### What the task asks
Please transcribe the lines below exactly, and leave every image behind.

─── Information shown ───

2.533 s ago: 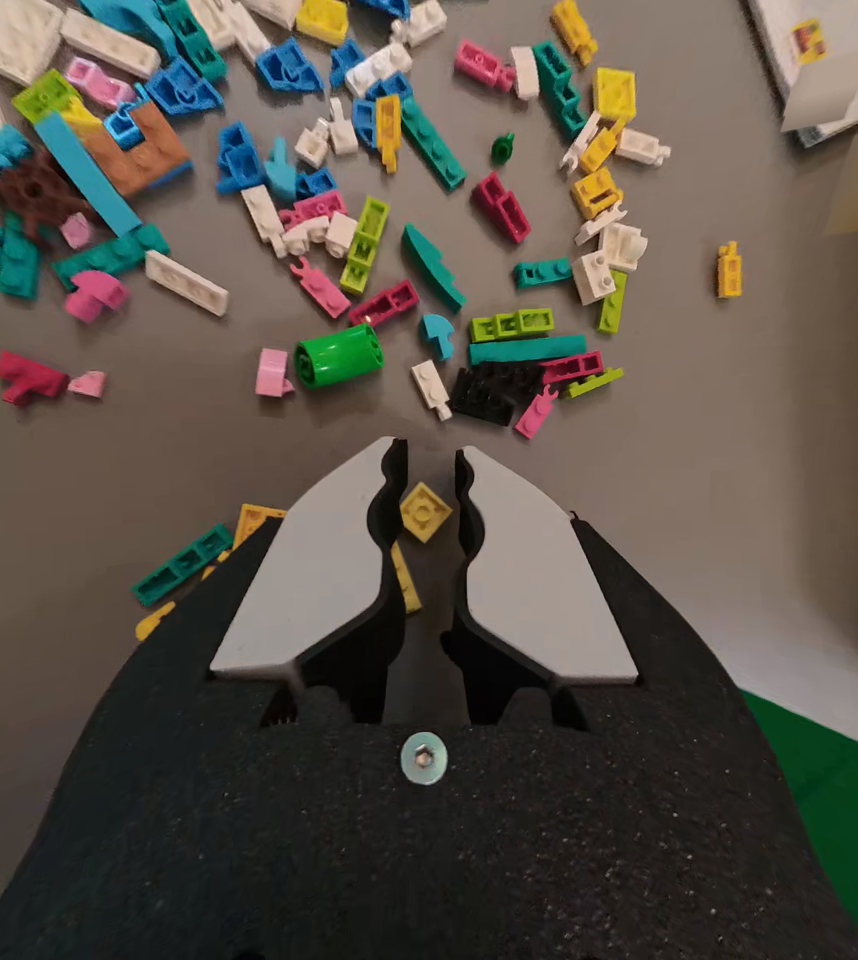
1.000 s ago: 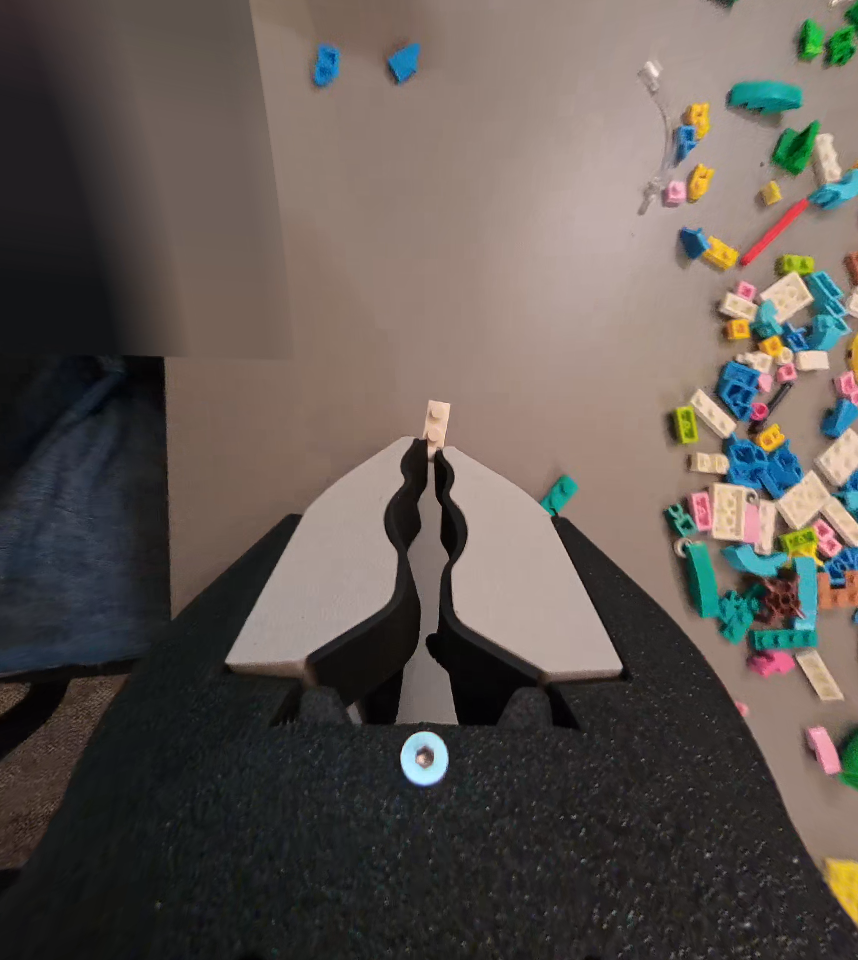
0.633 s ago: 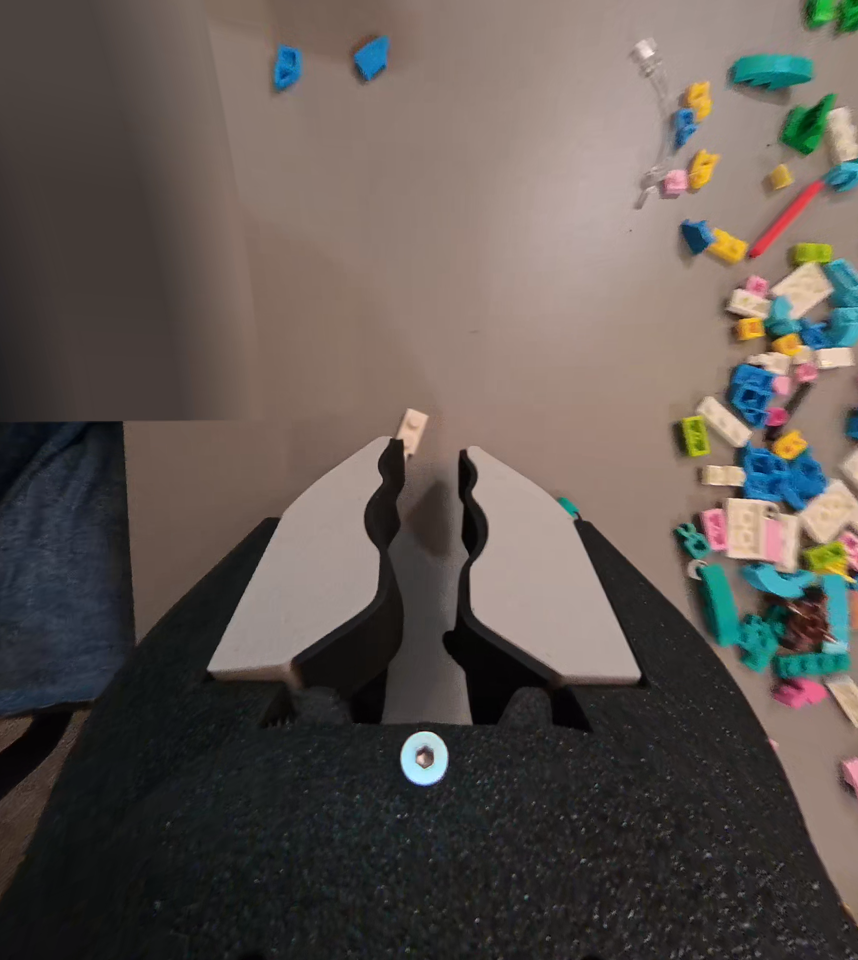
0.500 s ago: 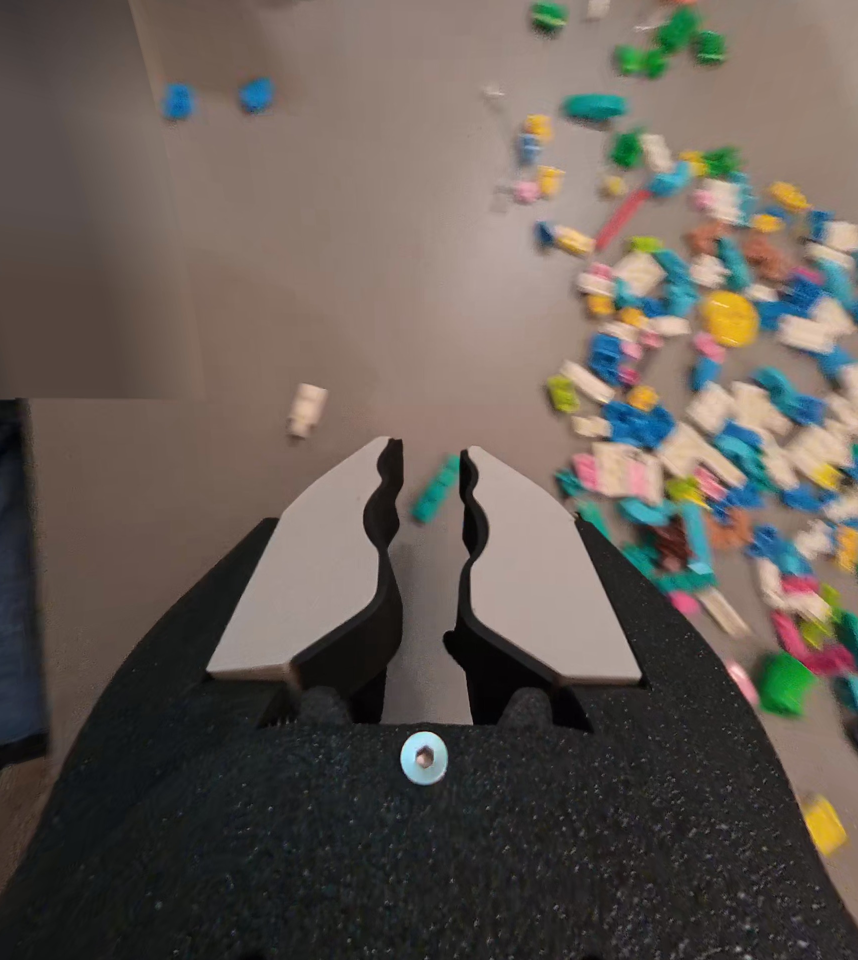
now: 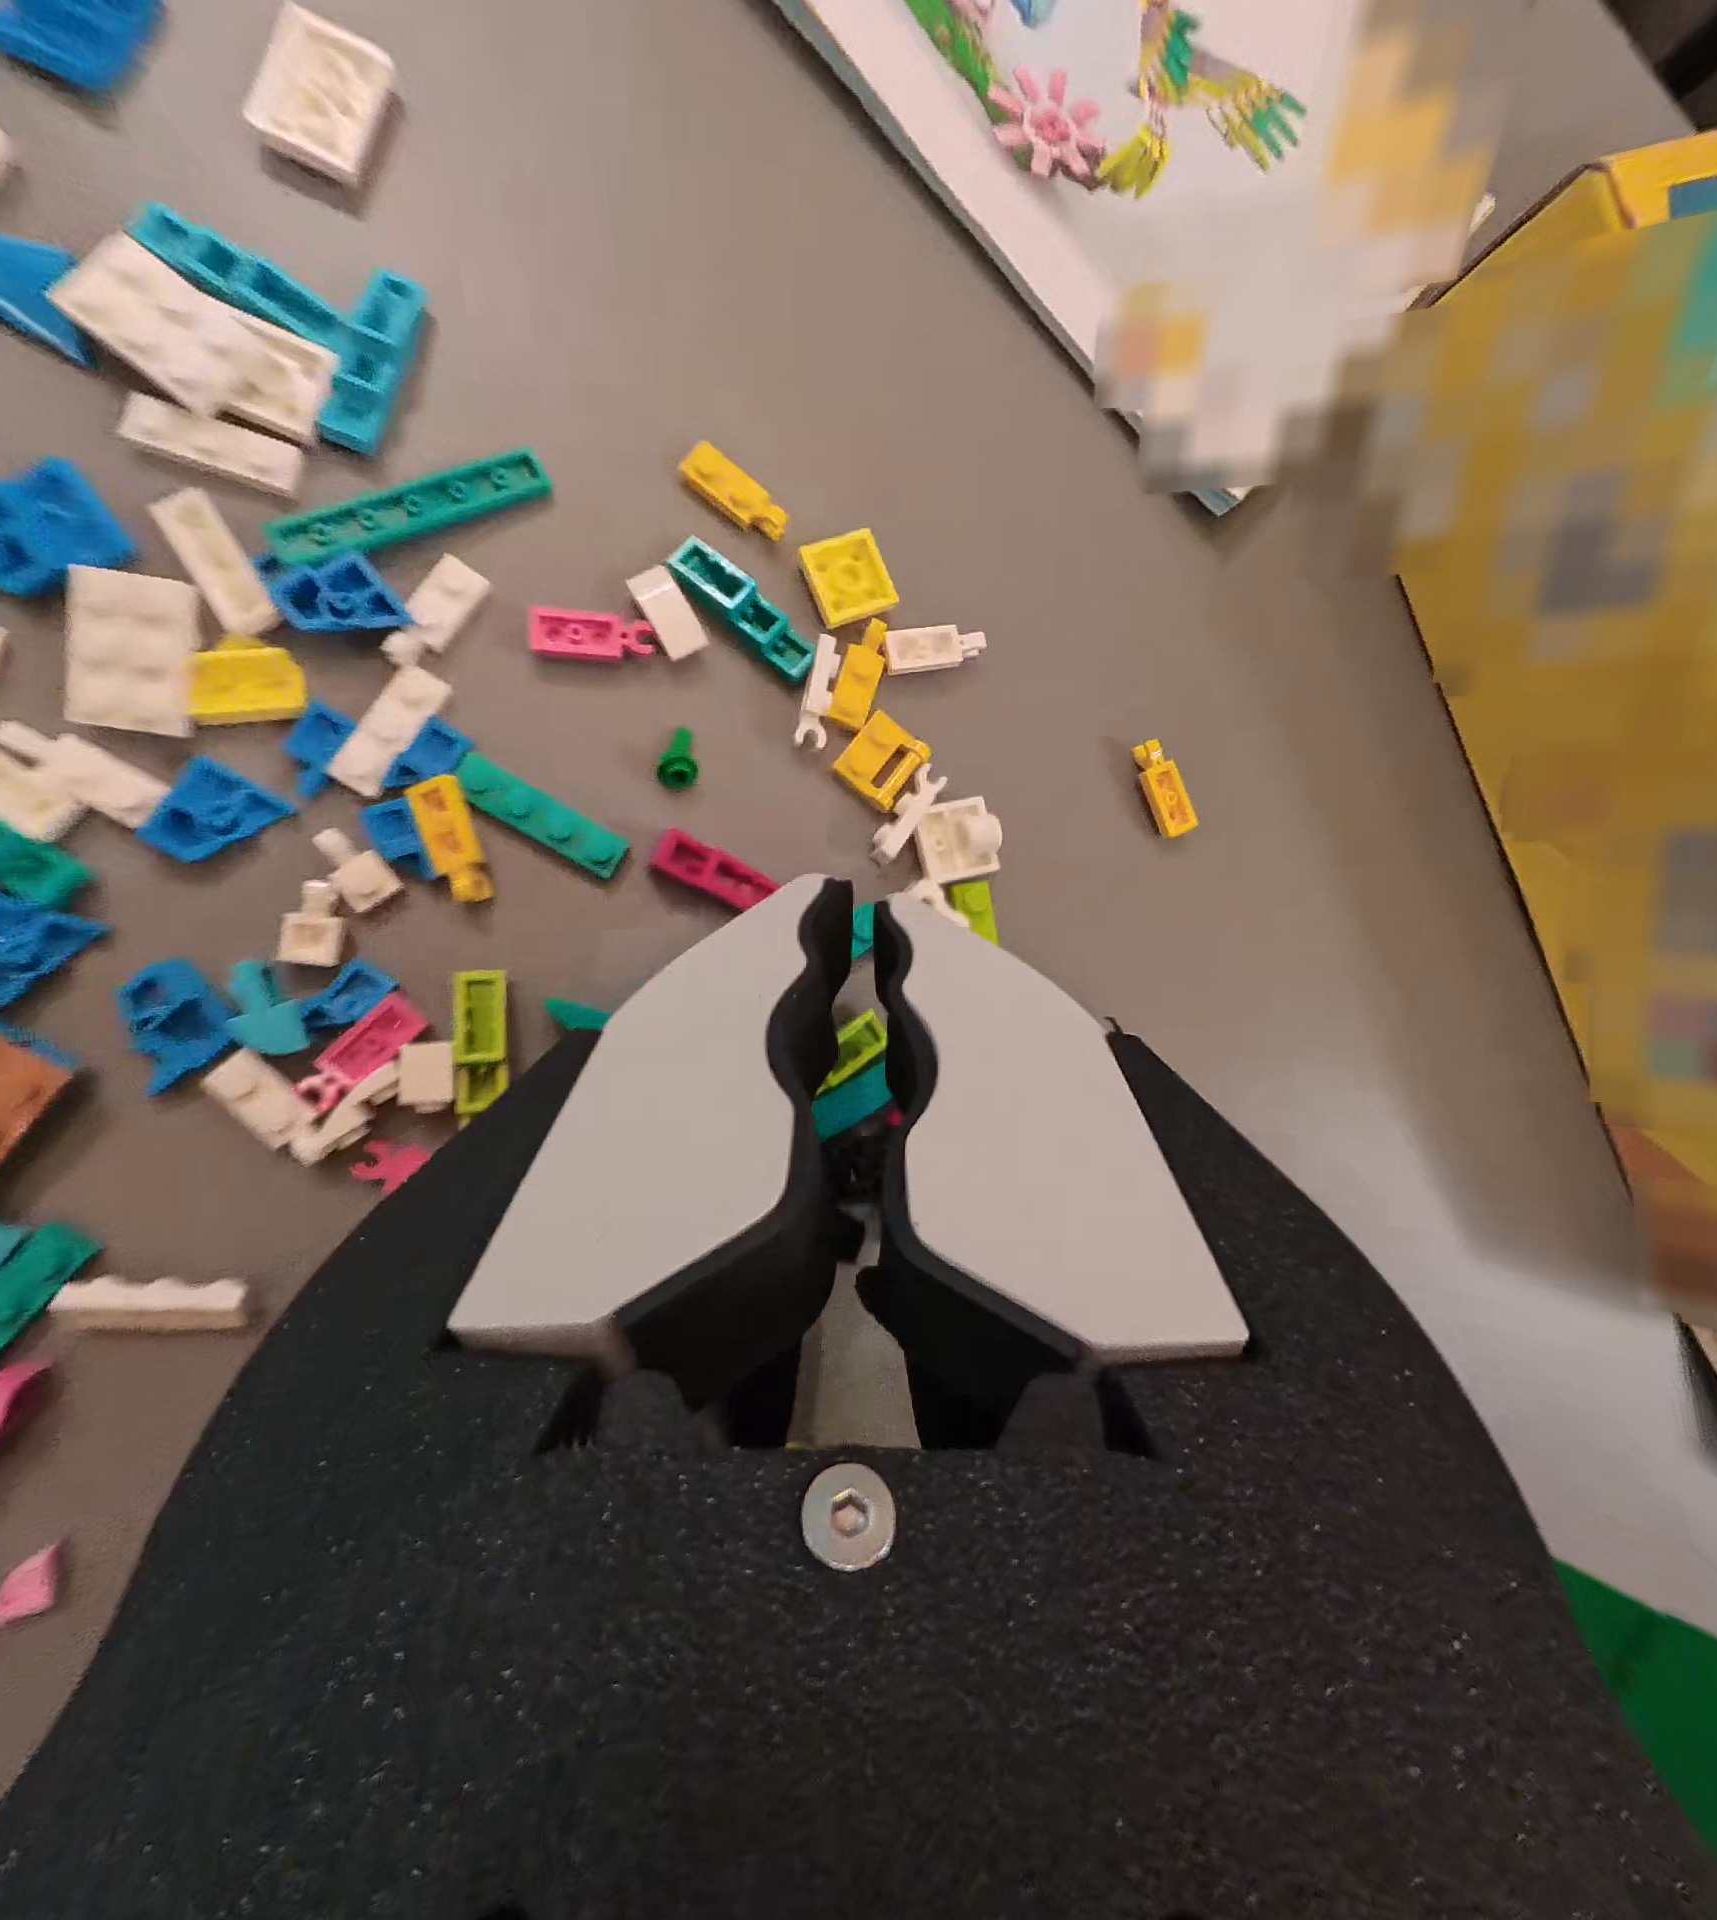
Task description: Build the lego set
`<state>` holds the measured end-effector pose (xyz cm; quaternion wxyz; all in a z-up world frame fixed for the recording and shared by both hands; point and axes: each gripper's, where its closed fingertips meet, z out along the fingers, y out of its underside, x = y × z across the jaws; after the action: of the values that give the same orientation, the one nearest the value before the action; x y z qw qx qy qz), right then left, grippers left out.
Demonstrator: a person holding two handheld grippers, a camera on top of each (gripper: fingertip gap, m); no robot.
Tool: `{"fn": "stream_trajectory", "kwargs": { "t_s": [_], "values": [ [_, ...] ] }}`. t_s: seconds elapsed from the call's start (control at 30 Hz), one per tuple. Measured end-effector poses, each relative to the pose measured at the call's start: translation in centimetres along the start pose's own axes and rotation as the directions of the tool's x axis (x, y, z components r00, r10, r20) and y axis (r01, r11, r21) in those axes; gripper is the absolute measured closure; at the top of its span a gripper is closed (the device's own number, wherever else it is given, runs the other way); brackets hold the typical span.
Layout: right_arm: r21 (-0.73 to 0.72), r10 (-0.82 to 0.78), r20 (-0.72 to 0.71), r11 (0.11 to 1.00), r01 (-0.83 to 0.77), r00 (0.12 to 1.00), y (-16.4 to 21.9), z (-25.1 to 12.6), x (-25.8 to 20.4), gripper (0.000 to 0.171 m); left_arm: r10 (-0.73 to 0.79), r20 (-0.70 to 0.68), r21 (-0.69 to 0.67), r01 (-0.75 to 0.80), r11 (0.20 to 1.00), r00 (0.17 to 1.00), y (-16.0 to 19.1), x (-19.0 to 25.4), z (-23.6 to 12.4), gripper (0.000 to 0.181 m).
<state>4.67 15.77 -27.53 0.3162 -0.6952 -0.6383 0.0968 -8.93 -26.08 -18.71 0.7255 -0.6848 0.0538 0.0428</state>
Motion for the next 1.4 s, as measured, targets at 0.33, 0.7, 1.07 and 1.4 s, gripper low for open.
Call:
{"fn": "stream_trajectory", "kwargs": {
  "t_s": [0.33,0.7,1.07,1.4],
  "values": [
    [-0.072,0.048,-0.022,0.996,-0.049,0.999,0.1,2.3,0.5,0.161,-0.007,-0.004,0.005,0.007,1.000,1.000,-0.1,0.0,-0.1,0.181],
    [0.034,-0.068,-0.091,0.997,0.071,0.994,-0.5,-0.7,-1.0,0.167,0.129,-0.027,-0.062,-0.131,0.989,0.991,0.8,1.3,0.5,0.181],
    [0.287,-0.392,0.286,0.906,0.312,0.874,0.1,-10.0,-20.4,0.167,0.246,-0.057,-0.115,-0.252,0.961,0.967,1.8,2.3,0.9,0.181],
    [0.163,-0.341,0.761,0.924,0.346,0.552,3.2,-12.3,-29.8,0.167,0.247,-0.061,-0.118,-0.253,0.960,0.967,1.9,2.4,1.0,0.181]
  ]
}}
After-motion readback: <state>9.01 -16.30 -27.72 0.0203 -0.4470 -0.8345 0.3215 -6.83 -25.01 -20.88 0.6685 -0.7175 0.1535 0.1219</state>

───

### Answer to this task
2.533 s ago: 
1.000 s ago: 
0.633 s ago: 
0.500 s ago: 
now: 
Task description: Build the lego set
`<state>` holds the measured end-effector pose (xyz cm; quaternion wxyz; all in a z-up world frame fixed for the recording and shared by both hands; point and axes: each gripper's, where its closed fingertips meet, z out along the fingers, y out of its underside, x = y × z across the jaws; after the action: of the values that give the same orientation, the one nearest the value before the action; x y z qw qx qy qz), right then left, grippers left out.
Demonstrator: a person holding two handheld grippers, a camera on top of each (gripper: fingertip gap, m); no robot.
Tool: `{"fn": "stream_trajectory", "kwargs": { "t_s": [_], "values": [ [_, ...] ] }}`. t_s: seconds elapsed from the call's start (control at 30 Hz), one per tuple. Measured end-effector poses, each relative to the pose measured at the call's start: translation in centimetres along the start pose's own axes and rotation as the directions of the tool's x axis (x, y, z components r00, r10, r20) and y axis (r01, r11, r21) in those axes; gripper is the absolute measured closure; at the top of its span a gripper is closed (the device's own number, wherever else it is given, runs the other way); brackets hold the typical span.
Layout: right_arm: r21 (-0.73 to 0.72), r10 (-0.82 to 0.78), r20 (-0.72 to 0.71), r11 (0.11 to 1.00), r01 (-0.83 to 0.77), r00 (0.12 to 1.00), y (-16.4 to 21.9), z (-25.1 to 12.6), x (-25.8 to 20.4), gripper (0.000 to 0.171 m); left_arm: r10 (-0.73 to 0.79), r20 (-0.70 to 0.68), r21 (-0.69 to 0.67), r01 (-0.75 to 0.80), r11 (0.20 to 1.00), r00 (0.17 to 1.00), y (-16.0 to 19.1), x (-19.0 to 25.4), z (-23.6 to 12.4), gripper (0.000 to 0.181 m).
<state>4.67 15.77 -27.53 0.3162 -0.6952 -0.6383 0.0968 -8.93 -26.08 -18.71 0.7255 -0.6848 0.0538 0.0428</state>
Motion for the next 1.4 s, as measured, targets at 0.33, 0.7, 1.07 and 1.4 s, gripper low for open.
Call:
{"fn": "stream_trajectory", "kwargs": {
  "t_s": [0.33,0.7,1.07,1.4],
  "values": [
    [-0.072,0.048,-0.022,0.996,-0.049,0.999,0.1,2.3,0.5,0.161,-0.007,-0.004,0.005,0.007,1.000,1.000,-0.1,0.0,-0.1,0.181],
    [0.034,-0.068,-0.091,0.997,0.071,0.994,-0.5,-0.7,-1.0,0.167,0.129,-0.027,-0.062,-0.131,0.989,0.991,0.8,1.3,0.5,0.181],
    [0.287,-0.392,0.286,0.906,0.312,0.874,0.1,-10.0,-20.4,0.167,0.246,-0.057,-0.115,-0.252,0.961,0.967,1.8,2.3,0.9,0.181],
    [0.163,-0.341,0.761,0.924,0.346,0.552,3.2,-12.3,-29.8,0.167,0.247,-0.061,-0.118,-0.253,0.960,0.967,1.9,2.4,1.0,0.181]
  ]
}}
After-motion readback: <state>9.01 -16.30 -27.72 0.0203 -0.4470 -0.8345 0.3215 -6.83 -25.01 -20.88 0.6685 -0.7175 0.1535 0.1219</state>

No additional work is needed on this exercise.